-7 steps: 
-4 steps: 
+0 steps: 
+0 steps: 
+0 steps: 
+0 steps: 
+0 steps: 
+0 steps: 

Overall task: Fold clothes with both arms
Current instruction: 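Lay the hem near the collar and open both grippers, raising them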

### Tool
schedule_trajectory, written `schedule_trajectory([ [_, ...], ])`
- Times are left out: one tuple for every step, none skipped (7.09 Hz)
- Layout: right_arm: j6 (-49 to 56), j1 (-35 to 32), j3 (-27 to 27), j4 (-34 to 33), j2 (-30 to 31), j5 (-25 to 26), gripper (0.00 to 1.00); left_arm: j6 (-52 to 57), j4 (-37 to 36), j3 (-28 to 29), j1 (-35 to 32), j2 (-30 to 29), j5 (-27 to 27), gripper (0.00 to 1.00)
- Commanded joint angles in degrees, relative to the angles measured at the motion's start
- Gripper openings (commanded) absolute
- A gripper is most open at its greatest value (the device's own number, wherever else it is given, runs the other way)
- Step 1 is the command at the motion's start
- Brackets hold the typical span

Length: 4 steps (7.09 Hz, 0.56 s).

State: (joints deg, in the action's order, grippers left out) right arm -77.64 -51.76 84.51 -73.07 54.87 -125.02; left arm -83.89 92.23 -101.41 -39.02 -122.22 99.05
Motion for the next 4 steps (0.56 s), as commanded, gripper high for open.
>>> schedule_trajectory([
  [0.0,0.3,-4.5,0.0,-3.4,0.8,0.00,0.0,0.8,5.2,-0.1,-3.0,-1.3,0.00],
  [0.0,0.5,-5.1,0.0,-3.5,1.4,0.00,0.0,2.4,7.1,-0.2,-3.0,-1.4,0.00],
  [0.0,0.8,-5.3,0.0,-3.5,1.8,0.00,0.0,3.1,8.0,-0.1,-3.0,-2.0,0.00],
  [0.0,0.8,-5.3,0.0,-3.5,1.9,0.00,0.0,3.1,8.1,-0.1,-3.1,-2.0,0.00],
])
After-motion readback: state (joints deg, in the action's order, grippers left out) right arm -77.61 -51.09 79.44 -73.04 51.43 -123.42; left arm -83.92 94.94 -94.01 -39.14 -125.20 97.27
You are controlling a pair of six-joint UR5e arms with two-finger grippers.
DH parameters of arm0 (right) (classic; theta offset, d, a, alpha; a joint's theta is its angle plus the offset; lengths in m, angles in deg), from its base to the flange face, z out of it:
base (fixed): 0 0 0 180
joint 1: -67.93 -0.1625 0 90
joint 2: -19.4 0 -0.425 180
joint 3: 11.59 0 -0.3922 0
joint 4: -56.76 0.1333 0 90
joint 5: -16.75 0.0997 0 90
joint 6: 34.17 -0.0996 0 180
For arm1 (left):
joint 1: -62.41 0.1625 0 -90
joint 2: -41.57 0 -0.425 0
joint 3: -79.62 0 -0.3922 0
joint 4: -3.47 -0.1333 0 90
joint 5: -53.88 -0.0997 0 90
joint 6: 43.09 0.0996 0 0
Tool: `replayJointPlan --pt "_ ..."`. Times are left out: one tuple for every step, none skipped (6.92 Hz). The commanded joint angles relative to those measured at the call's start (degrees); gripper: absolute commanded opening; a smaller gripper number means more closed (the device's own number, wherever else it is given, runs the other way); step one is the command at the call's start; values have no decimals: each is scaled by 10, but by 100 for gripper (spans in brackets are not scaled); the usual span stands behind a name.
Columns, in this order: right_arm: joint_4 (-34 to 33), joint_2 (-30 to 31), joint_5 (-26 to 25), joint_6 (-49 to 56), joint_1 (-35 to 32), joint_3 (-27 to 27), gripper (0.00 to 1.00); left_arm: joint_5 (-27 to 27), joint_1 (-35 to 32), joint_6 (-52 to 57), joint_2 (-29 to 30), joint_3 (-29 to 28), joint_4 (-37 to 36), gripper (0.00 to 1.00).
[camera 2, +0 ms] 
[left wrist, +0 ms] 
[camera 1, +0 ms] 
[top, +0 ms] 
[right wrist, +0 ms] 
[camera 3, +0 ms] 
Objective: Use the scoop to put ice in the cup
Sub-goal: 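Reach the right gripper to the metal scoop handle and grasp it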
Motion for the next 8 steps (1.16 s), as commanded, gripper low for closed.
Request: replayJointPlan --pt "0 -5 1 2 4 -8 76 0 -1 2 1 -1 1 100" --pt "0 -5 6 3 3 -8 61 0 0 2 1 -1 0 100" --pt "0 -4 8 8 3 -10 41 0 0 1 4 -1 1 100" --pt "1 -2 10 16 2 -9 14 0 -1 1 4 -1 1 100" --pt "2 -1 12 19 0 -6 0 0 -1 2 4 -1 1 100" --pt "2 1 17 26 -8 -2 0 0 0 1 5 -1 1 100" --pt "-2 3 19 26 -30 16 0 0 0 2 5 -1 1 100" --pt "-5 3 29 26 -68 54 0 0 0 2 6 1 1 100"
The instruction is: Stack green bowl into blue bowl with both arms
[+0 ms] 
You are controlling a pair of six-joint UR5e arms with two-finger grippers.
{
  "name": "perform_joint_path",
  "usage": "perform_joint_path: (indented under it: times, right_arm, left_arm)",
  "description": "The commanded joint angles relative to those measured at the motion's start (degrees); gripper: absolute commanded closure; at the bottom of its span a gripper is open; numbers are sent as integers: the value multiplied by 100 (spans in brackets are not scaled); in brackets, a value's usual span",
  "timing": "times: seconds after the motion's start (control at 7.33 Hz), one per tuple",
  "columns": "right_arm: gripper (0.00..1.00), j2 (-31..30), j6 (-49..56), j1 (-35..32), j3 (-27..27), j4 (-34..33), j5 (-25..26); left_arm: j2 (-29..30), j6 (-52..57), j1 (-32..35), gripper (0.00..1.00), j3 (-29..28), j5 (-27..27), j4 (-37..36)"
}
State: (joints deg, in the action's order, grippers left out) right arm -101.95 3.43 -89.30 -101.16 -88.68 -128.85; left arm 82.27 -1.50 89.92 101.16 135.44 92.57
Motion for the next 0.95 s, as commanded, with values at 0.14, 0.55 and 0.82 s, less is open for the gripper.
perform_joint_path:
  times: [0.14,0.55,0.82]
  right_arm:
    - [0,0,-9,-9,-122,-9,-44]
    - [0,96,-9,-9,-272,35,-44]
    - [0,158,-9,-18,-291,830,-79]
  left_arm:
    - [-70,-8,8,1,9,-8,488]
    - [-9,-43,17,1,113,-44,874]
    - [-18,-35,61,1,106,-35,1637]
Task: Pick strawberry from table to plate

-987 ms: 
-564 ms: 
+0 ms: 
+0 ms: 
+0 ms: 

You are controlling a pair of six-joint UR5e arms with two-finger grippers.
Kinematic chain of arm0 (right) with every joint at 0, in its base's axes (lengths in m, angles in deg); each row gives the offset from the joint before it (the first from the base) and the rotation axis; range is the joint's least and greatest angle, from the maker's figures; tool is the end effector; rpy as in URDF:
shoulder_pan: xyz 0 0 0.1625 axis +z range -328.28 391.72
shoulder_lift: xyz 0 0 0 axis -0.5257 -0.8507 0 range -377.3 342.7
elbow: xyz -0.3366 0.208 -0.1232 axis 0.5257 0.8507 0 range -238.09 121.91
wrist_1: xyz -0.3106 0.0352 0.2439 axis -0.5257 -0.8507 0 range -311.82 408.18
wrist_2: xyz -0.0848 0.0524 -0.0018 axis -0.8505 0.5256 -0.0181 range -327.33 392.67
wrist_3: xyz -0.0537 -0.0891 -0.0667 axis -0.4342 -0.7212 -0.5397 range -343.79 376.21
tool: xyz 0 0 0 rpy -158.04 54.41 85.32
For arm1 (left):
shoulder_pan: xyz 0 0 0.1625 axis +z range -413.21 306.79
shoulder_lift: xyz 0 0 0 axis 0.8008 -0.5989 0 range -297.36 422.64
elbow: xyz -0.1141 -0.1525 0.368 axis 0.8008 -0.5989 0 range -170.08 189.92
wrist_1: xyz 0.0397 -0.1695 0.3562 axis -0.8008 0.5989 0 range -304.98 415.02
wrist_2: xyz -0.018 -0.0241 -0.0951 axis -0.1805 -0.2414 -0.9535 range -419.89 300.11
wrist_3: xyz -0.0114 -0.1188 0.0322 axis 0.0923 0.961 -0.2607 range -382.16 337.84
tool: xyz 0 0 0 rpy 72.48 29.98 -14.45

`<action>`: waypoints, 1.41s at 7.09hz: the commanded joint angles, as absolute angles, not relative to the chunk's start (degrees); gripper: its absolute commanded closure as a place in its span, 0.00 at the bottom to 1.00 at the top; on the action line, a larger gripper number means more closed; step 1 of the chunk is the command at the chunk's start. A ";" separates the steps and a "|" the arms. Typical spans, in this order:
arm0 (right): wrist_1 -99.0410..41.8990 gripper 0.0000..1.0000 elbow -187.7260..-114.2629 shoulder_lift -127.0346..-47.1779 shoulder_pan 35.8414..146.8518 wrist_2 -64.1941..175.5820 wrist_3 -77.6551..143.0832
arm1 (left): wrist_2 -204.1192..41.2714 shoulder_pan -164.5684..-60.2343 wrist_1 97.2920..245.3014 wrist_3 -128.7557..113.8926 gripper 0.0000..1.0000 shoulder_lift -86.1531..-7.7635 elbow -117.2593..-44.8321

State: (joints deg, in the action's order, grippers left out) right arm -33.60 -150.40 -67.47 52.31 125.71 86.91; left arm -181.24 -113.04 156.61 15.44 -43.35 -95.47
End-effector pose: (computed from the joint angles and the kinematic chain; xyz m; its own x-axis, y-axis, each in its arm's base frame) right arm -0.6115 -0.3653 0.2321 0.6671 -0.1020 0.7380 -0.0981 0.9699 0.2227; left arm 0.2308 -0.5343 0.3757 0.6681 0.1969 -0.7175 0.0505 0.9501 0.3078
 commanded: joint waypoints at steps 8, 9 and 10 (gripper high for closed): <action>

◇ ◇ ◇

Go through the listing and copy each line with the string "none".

- Times are left out: one tuple for every step, none skipped (7.09 Hz)
Tool: `replayJointPlan --pt "_ ..."`. Times are left out: one tuple for every step, none skipped (6.92 Hz). The commanded joint angles relative to those measured at the call's start (degrees); gripper: absolute commanded opening; a smaller gripper number means more closed (the device's own number, wherever else it is given, runs the other way); step one is the command at the call's start; values have no decimals: each is scaled by 10, but by 100 for gripper (spans in brackets are not scaled); the usual span stands behind a name.

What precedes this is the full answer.